Water makes up about 71 percent of the Earth’s surface. Around three percent of this water is found in rivers and lakes, glaciers, and below the ground, with 97 percent held in the world’s oceans and seas.

But what are the largest seas in the world ranked by area? Keep reading to find out.

1. Philippine Sea

Sunbeds on a beach in the Philippines
Sandy beach in the Philippines looking out on the Philippine Sea
Area: 5,695,000 km² (2,198,852 sq mi)
Average Depth: 6,000 m (19,700 ft)
Maximum Depth: 10,539 m (34,578 ft)

With a surface area of 5,695,000 square kilometers, the Philippine Sea is the largest sea in the world. Its deepest point is the Philippine Trench, which plunges to 34,578 feet.

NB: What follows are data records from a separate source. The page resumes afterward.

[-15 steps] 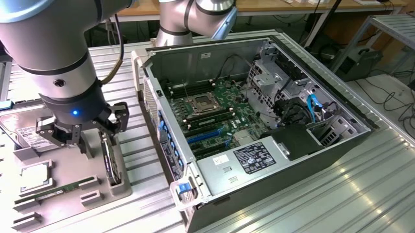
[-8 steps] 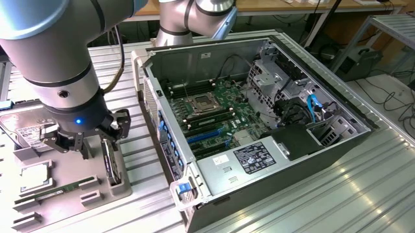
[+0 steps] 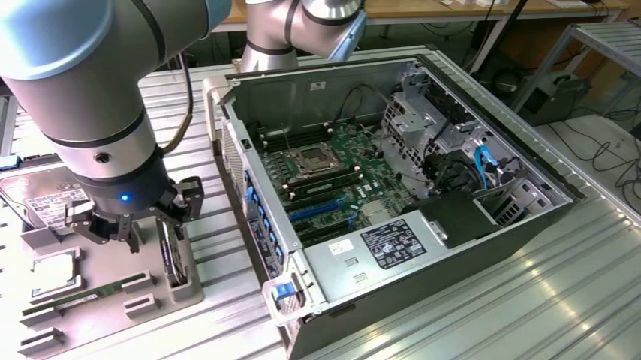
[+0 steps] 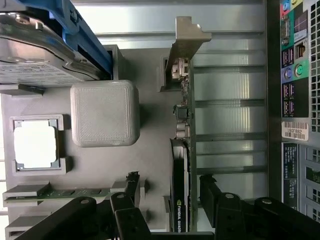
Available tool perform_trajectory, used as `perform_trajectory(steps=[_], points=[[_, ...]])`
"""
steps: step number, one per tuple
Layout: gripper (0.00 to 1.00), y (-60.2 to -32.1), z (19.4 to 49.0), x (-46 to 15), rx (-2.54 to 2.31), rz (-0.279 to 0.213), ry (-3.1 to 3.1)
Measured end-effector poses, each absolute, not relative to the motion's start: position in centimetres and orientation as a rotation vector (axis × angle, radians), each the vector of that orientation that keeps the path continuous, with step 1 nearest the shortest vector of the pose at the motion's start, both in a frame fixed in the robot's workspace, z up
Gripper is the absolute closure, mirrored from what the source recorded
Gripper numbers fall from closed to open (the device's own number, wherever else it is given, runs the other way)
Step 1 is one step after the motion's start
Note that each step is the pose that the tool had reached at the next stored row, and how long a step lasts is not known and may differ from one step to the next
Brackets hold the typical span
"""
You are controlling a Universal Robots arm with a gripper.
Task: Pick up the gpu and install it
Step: 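Pick up the gpu and move the gpu toward the slot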
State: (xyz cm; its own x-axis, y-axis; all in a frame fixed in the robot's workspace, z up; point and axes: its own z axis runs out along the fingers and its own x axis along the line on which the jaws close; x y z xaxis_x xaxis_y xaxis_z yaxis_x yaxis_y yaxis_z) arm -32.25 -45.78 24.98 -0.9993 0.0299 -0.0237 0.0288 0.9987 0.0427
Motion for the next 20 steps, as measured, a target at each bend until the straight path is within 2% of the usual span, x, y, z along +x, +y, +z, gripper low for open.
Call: perform_trajectory(steps=[20], points=[[0.40,-44.9,22.6,-31.7,0.079,0.054,3.115]])
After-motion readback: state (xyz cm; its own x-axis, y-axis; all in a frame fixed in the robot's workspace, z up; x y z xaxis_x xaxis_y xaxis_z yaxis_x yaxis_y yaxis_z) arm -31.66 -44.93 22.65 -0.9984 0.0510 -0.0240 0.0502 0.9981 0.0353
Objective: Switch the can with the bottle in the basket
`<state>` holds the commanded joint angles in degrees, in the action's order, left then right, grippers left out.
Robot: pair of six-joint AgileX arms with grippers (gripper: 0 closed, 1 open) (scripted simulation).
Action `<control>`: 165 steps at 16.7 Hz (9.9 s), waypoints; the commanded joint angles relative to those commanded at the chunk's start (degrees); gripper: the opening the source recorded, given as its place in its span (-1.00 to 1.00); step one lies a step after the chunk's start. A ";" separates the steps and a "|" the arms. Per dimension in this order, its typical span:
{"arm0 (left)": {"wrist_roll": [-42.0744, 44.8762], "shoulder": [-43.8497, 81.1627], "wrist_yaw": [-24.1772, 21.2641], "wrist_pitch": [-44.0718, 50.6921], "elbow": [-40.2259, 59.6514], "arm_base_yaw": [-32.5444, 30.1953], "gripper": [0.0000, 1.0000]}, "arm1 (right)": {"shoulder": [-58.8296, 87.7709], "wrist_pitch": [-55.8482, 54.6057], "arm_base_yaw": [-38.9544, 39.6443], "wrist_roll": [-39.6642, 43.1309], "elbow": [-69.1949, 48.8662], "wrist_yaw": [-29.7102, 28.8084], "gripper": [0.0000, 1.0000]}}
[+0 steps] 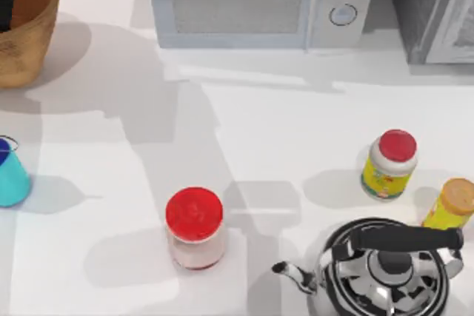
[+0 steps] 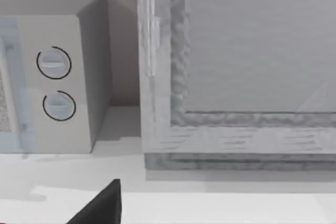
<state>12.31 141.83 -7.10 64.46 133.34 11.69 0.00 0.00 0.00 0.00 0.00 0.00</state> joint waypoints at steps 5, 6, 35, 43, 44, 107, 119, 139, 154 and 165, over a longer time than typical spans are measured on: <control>0.13 1.41 -0.06 0.64 1.34 0.13 1.00 | 0.00 0.00 0.00 0.00 0.00 0.00 1.00; 0.13 1.41 -0.06 0.64 1.34 0.13 1.00 | 0.00 0.00 0.00 0.00 0.00 0.00 1.00; -0.57 7.65 0.05 -6.97 0.05 -0.63 -1.00 | 0.00 0.00 0.00 0.00 0.00 0.00 1.00; -0.77 4.35 0.71 -7.97 -0.89 -0.40 -1.00 | 0.00 0.00 0.00 0.00 0.00 0.00 1.00; -1.19 2.59 1.06 -9.01 -2.63 -0.43 -1.00 | 0.00 0.00 0.00 0.00 0.00 0.00 1.00; -11.45 -8.12 -57.02 -133.22 -70.76 -32.05 -1.00 | 0.00 0.00 0.00 0.00 0.00 0.00 1.00; -10.87 4.52 -63.32 -140.36 -64.24 -34.09 -0.85 | 0.00 0.00 0.00 0.00 0.00 0.00 1.00; -10.87 4.52 -63.32 -140.36 -64.24 -34.09 1.00 | 0.00 0.00 0.00 0.00 0.00 0.00 1.00; -10.78 -48.73 -34.74 -108.92 -90.31 -21.29 1.00 | 0.00 0.00 0.00 0.00 0.00 0.00 1.00; -11.87 -123.54 -2.13 -73.68 -123.58 -12.76 1.00 | 0.00 0.00 0.00 0.00 0.00 0.00 1.00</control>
<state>0.44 18.29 -9.22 -9.22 9.75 -1.07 0.00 0.00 0.00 0.00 0.00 0.00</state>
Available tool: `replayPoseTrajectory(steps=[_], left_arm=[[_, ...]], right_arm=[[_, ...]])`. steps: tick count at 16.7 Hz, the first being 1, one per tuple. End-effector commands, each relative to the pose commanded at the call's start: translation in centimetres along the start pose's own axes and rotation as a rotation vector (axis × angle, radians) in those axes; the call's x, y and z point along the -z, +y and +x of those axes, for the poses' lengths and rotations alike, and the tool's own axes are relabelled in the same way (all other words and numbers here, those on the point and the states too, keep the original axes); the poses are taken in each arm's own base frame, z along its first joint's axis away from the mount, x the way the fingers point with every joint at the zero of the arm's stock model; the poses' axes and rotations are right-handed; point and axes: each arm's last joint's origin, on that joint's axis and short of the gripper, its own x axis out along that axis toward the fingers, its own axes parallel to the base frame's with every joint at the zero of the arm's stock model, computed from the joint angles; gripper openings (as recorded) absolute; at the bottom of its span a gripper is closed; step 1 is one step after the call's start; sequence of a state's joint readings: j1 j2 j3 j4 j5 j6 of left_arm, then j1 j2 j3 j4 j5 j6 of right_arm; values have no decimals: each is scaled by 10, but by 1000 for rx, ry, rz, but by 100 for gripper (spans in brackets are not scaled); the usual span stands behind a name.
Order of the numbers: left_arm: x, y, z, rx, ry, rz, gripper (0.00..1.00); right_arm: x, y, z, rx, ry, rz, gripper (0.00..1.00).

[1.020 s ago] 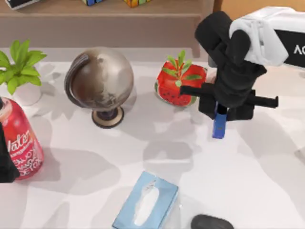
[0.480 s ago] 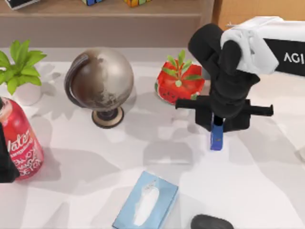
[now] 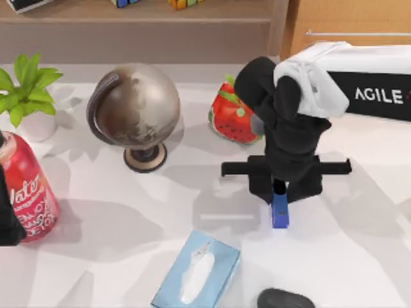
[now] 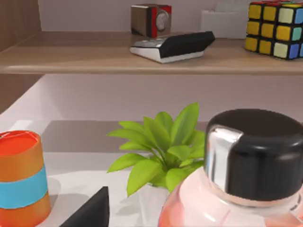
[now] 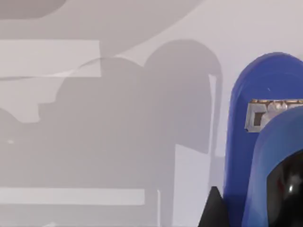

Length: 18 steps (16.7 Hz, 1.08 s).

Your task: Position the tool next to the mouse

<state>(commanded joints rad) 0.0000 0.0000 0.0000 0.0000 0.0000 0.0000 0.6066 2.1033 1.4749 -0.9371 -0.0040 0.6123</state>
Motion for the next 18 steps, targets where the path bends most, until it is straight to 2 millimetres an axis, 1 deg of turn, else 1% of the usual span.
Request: replayPoseTrajectory(steps=[1, 14, 15, 18], left_arm=[[0, 0, 0, 0, 0, 0, 100], [0, 0, 0, 0, 0, 0, 100], [0, 0, 0, 0, 0, 0, 100], [0, 0, 0, 0, 0, 0, 100]], right_arm=[[0, 0, 0, 0, 0, 0, 0], [0, 0, 0, 0, 0, 0, 98], [0, 0, 0, 0, 0, 0, 100], [0, 0, 0, 0, 0, 0, 100]])
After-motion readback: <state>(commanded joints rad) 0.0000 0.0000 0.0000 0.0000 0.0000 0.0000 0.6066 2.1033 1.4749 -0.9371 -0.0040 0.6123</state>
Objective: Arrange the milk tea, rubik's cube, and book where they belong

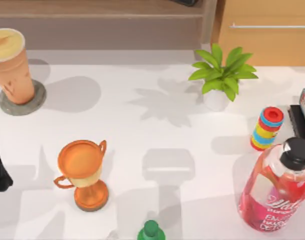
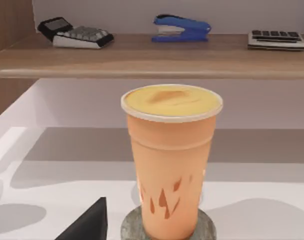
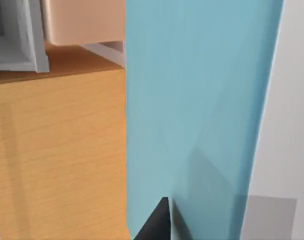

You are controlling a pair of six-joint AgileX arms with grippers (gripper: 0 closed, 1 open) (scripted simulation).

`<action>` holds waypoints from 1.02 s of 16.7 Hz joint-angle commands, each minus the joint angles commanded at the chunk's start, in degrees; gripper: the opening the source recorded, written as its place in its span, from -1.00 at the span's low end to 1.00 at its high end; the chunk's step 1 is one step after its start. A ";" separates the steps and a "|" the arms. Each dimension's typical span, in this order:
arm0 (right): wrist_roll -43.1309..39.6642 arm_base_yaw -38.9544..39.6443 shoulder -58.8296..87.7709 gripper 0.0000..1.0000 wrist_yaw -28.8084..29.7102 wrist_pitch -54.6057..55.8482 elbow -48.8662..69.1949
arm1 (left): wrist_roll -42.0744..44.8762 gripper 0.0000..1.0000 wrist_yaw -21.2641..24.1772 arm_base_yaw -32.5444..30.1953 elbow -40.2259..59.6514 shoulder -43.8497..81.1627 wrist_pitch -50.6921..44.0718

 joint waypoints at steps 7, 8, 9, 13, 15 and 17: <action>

Part of the Pacific Ocean, the Philippine Sea, lies east and north of the Philippines, with Japan to the north and Taiwan to the west.

The Philippine Sea is characterized by its many sea mountains, which rise from the basin floor and have coral-covered peaks. Because these seamounts attract an abundance of marine life, they are the sites of fishing grounds, along with areas near reefs and ridges and in the sea’s currents.

The sea is also known for its typhoons, which are particularly strong in September.

2. Coral Sea

Colorful fish swimming in coral reef in an area in the Coral Sea
Fish swimming in coral reef in the Coral Sea
Area: 4,791,000 km² (1,849,815 sq mi)
Average Depth: 2,394 m (7,854 ft)
Maximum Depth: 9,140 m (29,990 ft)

The world’s second-largest sea is the Coral Sea, which has a surface area of 4,791,000 square kilometers. While the sea’s deepest point is in Bougainville, at 29,990 feet below sea level, it has an average depth of 7,854 feet.

Located in the South Pacific Ocean, the Coral Sea has Australia’s east coast to the west, Vanuatu and New Caledonia to the east, the Solomon Islands to the northeast, and New Guinea’s eastern coast to the north. 

As its name suggests, this sea has countless coral reefs, most notably the Great Barrier Reef, which is the largest reef system in the world and was declared a UNESCO World Heritage Site in 1981. Most of the sea is protected by the Australian Coral Sea Marine Park and French Natural Park of the Coral Sea, meaning fishing is restricted in many areas.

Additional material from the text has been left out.